- TASK OBJECTIVE -
Those lines of the data that hold the word "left" are to be copied out.

- DATASET CONTENT -
**********
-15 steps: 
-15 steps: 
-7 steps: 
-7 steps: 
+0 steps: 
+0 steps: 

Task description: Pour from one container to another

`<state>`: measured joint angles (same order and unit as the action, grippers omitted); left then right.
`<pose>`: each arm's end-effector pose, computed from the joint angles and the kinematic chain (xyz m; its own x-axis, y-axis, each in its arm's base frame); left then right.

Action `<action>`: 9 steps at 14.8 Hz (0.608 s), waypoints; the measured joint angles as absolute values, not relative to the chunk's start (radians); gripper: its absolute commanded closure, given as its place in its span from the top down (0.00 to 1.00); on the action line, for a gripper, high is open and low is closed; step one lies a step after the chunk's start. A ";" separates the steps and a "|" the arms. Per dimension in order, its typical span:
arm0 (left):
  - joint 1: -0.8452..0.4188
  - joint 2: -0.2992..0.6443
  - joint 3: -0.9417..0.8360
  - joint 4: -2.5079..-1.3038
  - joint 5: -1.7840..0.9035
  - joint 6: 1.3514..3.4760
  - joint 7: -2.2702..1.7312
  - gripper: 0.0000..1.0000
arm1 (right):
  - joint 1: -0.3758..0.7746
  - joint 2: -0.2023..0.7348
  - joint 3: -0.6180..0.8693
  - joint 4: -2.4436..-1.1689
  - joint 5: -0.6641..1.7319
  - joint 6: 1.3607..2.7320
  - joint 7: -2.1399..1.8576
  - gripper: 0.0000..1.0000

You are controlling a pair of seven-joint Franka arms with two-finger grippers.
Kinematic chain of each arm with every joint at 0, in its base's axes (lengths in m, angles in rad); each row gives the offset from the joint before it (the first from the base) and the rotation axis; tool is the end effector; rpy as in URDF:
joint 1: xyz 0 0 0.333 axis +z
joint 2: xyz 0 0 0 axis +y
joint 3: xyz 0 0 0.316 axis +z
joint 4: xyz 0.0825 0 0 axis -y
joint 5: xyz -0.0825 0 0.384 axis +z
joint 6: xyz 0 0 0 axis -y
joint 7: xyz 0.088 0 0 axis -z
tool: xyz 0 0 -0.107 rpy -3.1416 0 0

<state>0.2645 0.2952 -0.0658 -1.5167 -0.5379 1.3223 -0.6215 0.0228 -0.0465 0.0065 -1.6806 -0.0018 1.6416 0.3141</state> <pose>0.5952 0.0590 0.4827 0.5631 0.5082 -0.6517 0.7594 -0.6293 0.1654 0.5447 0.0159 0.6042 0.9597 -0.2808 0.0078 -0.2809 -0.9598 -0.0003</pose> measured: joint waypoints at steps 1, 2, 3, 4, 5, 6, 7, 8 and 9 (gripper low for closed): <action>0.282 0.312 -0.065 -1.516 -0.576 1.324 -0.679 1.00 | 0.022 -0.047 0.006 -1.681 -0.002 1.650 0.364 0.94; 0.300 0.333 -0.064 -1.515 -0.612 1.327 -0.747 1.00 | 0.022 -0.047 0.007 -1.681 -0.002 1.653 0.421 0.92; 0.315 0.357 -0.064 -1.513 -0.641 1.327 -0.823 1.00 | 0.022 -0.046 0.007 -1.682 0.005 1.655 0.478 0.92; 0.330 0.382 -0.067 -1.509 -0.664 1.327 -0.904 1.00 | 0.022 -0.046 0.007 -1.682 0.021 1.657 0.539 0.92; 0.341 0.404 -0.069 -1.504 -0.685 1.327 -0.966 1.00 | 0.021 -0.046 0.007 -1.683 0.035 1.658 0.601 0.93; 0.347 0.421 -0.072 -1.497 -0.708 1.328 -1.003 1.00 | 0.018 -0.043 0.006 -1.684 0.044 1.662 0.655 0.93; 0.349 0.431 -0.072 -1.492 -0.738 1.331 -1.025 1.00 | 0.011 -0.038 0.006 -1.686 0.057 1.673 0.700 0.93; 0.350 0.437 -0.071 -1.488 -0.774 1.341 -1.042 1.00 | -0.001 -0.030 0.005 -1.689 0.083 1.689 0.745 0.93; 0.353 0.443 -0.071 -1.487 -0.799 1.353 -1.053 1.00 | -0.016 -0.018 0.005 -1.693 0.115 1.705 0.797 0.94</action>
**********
- WRITTEN REPLY -
`<state>`: measured joint angles (same order and unit as the action, grippers omitted); left then right.
`<pose>`: each arm's end-effector pose, computed from the joint angles and the kinematic chain (xyz m; its own x-axis, y-axis, each in its arm's base frame); left then right.
arm0 (left):

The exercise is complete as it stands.